La dépêche de l’AFP datée du 26 septembre dresse un tableau surprenant mais soigneusement cadré : Bolloré, Stérin, Pigasse et, en arrière-plan, Arnault et Saadé. Elle nous parle de milliardaires qui, à visage découvert, investissent l’arène politique et médiatique. Mais derrière l’apparente neutralité journalistique, difficile de ne pas déceler une intention : alerter sur un basculement des rapports de force, comme si l’ombre d’un « trumpisme à la française » commençait à planer.
Ce que l’AFP veut distiller
Le fil est clair :
- Des noms choisis : l’AFP ne cite pas tous les grands patrons mais met en avant ceux qui incarnent soit le conservatisme (Stérin, Bolloré), soit la contre-offensive culturelle de gauche (Pigasse). L’opposition est mise en scène.
- Une dramatisation contrôlée : « raidissement », « guerre de l’influence », « chaise vide »… le vocabulaire n’est pas neutre, il cherche à signaler un tournant.

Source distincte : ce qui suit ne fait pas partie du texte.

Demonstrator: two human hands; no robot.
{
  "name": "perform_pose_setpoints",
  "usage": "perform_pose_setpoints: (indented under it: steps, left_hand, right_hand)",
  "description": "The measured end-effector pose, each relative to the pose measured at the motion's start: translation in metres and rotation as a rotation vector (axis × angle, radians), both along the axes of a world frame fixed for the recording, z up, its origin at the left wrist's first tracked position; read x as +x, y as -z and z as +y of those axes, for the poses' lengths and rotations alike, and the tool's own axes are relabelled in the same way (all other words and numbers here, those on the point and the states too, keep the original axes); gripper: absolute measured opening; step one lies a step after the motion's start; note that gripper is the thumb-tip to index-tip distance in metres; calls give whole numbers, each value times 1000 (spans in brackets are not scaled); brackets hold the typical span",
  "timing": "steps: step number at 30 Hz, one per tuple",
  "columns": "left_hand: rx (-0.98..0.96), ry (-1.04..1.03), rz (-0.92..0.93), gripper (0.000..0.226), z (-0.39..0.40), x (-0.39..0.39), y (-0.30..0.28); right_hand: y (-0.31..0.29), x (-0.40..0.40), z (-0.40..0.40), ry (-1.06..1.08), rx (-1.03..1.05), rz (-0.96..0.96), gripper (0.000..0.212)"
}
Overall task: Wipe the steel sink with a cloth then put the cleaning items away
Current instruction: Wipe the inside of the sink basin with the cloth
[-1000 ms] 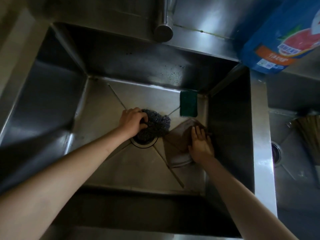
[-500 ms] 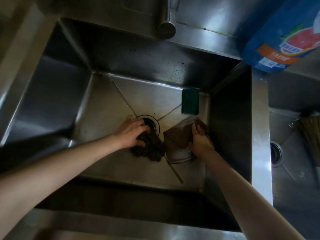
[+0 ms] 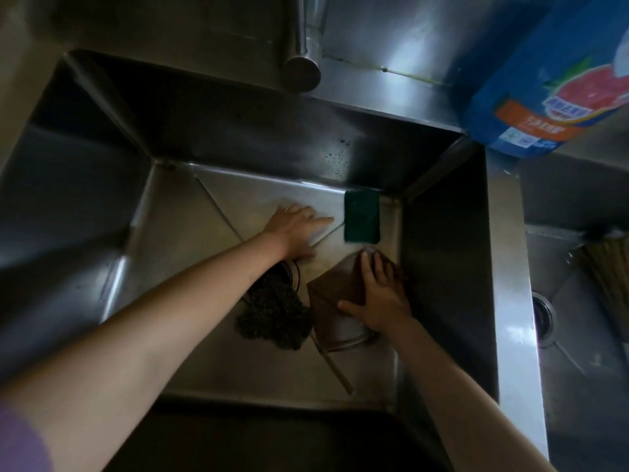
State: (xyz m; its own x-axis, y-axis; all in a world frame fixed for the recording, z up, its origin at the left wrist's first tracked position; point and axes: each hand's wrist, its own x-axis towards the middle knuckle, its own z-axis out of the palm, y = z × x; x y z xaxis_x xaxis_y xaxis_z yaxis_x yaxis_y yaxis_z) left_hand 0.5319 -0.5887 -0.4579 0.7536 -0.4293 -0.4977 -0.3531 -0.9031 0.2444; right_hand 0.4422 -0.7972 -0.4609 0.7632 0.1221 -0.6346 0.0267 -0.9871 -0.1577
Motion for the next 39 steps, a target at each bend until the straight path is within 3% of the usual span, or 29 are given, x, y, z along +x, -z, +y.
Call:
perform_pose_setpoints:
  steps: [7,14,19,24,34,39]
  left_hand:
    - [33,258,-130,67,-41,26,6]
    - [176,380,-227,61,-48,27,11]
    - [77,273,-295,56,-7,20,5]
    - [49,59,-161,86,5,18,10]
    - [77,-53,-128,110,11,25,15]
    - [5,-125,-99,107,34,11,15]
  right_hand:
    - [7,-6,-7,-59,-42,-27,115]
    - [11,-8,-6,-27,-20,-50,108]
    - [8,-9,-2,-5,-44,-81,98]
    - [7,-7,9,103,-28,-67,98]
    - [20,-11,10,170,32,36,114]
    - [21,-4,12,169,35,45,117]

- Une grille de lecture : ces milliardaires seraient des perturbateurs d’un jeu démocratique déjà fragile, capables de court-circuiter les partis et d’installer leurs propres agendas.

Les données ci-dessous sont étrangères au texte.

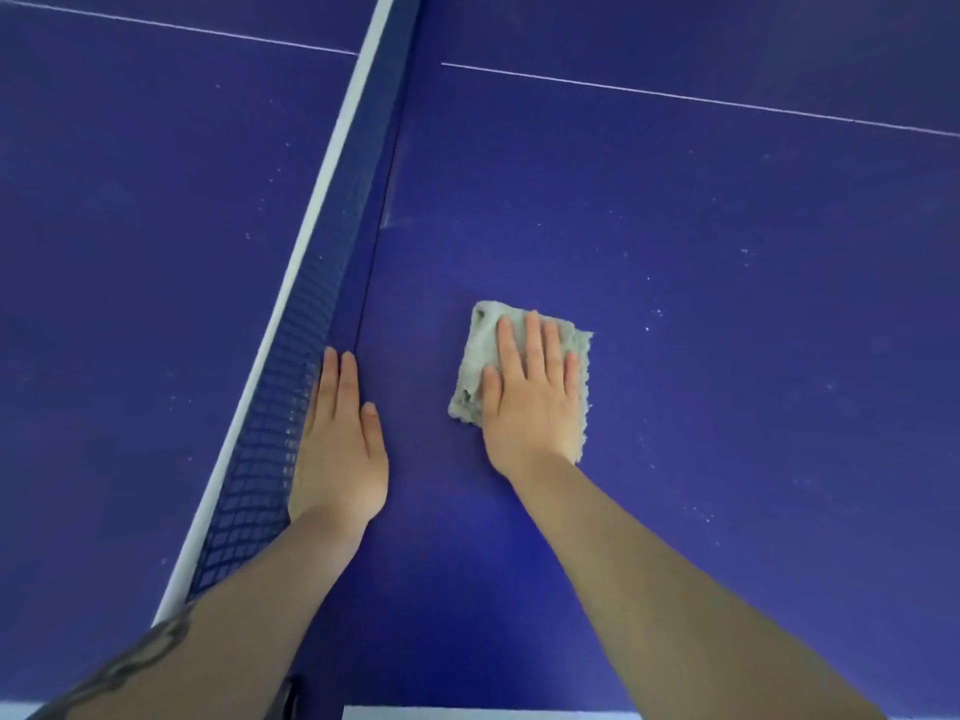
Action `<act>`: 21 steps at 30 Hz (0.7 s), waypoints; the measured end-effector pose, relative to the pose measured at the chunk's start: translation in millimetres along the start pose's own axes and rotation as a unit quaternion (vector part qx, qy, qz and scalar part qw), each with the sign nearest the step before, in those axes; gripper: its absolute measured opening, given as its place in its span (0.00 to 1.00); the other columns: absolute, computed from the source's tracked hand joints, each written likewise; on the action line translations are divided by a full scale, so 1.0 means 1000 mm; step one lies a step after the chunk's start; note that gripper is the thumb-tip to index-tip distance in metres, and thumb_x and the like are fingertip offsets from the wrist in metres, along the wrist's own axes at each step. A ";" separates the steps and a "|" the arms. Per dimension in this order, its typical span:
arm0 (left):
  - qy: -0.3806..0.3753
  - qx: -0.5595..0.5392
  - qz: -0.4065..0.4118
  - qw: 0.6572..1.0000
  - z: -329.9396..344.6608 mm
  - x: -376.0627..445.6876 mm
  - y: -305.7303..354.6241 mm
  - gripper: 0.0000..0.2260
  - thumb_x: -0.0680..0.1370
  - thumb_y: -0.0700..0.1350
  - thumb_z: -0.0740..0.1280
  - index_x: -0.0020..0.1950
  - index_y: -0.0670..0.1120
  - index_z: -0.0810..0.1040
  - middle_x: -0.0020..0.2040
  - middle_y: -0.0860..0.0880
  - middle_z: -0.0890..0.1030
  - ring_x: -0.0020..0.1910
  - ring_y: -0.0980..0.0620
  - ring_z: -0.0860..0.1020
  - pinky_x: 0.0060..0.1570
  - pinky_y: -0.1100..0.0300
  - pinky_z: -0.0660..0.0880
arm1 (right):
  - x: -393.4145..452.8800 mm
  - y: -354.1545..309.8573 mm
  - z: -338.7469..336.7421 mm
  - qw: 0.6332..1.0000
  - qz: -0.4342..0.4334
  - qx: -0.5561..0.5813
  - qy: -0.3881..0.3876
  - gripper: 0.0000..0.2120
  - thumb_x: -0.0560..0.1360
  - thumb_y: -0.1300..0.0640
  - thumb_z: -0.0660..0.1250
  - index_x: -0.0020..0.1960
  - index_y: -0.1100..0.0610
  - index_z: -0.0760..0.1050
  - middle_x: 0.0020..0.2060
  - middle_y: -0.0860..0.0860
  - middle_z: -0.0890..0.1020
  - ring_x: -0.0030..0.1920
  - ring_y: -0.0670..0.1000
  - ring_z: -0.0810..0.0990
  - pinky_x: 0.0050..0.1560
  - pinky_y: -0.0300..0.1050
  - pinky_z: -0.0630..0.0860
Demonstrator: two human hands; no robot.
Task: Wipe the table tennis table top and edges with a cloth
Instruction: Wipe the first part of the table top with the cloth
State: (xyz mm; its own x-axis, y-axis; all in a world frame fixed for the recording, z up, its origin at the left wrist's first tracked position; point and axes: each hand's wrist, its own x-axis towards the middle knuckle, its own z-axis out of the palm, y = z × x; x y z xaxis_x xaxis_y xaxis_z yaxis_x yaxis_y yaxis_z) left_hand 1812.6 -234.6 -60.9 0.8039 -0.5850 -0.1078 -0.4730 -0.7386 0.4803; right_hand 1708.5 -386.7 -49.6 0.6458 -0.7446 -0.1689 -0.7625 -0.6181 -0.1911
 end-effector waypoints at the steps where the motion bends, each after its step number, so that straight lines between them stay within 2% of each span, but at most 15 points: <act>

L’angle, finalement, prépare les esprits à une idée : la politique française, en crise de crédibilité, devient un terrain ouvert aux puissances privées.
Le timing politico-judiciaire
L’AFP publie ce papier quelques heures après la condamnation de Nicolas Sarkozy à une peine de prison ferme. Pur hasard éditorial ? Peu probable. La concomitance nourrit une lecture plus large :
- L’ancien monde politique vacille – la justice met à terre un ancien président, les partis n’offrent plus de relais solides.

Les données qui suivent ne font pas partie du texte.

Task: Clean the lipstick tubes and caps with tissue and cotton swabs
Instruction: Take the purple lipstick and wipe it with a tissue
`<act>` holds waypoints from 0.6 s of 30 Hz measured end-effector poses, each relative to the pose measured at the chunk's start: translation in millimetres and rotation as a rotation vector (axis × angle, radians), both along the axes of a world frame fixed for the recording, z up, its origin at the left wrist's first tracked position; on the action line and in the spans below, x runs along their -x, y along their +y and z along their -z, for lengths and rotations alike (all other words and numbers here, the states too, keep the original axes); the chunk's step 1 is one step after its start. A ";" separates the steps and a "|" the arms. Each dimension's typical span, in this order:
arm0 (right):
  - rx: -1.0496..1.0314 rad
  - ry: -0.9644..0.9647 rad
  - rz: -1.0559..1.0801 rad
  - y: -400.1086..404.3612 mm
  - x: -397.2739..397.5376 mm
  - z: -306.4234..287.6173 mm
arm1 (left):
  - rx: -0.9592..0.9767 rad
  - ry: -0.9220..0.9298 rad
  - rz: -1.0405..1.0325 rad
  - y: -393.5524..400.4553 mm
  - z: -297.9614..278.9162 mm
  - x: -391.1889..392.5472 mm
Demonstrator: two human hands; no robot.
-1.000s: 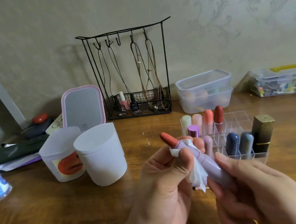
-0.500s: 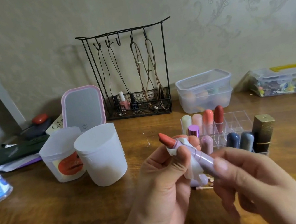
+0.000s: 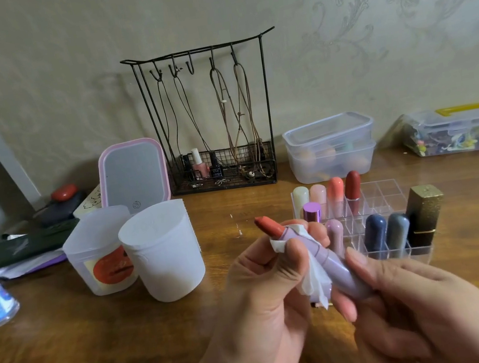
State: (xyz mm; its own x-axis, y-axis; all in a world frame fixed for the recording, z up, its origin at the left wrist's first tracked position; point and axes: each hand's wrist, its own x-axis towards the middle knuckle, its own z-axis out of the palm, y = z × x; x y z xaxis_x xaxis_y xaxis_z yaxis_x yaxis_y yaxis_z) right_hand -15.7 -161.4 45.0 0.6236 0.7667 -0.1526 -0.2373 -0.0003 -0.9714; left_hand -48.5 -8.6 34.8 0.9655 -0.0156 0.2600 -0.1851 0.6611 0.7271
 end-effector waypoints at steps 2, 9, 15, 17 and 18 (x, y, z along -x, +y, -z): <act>0.020 -0.046 0.035 -1.3 -1.6 0.8 | 0.034 0.002 0.009 0.4 -1.3 1.1; -0.004 -0.070 0.078 -1.3 5.6 1.1 | 0.025 -0.001 0.013 -1.1 1.9 0.0; 0.059 -0.437 0.253 1.9 7.1 0.2 | 0.042 0.026 -0.020 1.2 1.5 -0.5; 0.071 -0.342 0.207 2.1 8.7 0.3 | 0.030 0.020 -0.018 0.3 2.9 -1.1; 0.052 -0.220 0.170 3.2 9.1 -0.3 | 0.019 0.018 -0.015 -0.4 3.4 -1.1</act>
State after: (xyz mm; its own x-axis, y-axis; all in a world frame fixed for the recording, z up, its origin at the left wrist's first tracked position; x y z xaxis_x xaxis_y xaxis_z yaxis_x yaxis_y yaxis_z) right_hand -24.8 -158.1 45.3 0.7653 0.6428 -0.0352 -0.0214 -0.0292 -0.9993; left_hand -47.4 -9.0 31.4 0.9700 0.0038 0.2429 -0.1823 0.6723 0.7175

- Les grandes fortunes prennent le relais – comme si, face à la décomposition, elles s’avançaient elles-mêmes dans l’arène.
- Un message implicite – si la politique traditionnelle est déconsidérée, c’est aux « puissants » de structurer l’avenir, pour le meilleur ou pour le pire.
Le spectre du trumpisme en France
La référence américaine est sous-jacente : un homme d’affaires milliardaire, contre-establishment, qui s’impose politiquement quand le système politique est discrédité. L’AFP suggère un danger potentiel sans jamais le nommer :
- Une vague « à la Trump » qui verrait des fortunes créer directement leur offre politique.
- La peur d’un scénario où les élites économiques ne se contentent plus de financer mais de décider.
- Une interrogation en filigrane : le « deep state » français tremble-t-il devant une configuration politique qu’il ne pourrait plus contrôler ?
Un paysage en recomposition
Au-delà des postures, la dépêche met au jour une recomposition :
- La droite et l’extrême droite nourries par Stérin et Bolloré.
- La gauche qui cherche son financier en Pigasse.
- Les centristes et « grands équilibristes » (Arnault, Saadé) qui misent sur les médias et les batailles fiscales.
Mais tous se retrouvent sur un point : l’investissement massif dans la bataille culturelle et médiatique, perçue comme le véritable levier d’influence politique.
Questions ouvertes
- La déconfiture des partis et le discrédit de la classe politique française ont-ils ouvert un boulevard aux fortunes privées ?
- Ces milliardaires veulent-ils protéger leurs intérêts économiques ou imposer une nouvelle configuration politique ?
- La France se dirige-t-elle vers une « américanisation » de sa vie publique, où l’argent remplace les relais politiques traditionnels ?
- Le « deep state » français, incarné par les hauts fonctionnaires, magistrats et appareils institutionnels, est-il en train de perdre le contrôle du jeu politique au profit des magnats ?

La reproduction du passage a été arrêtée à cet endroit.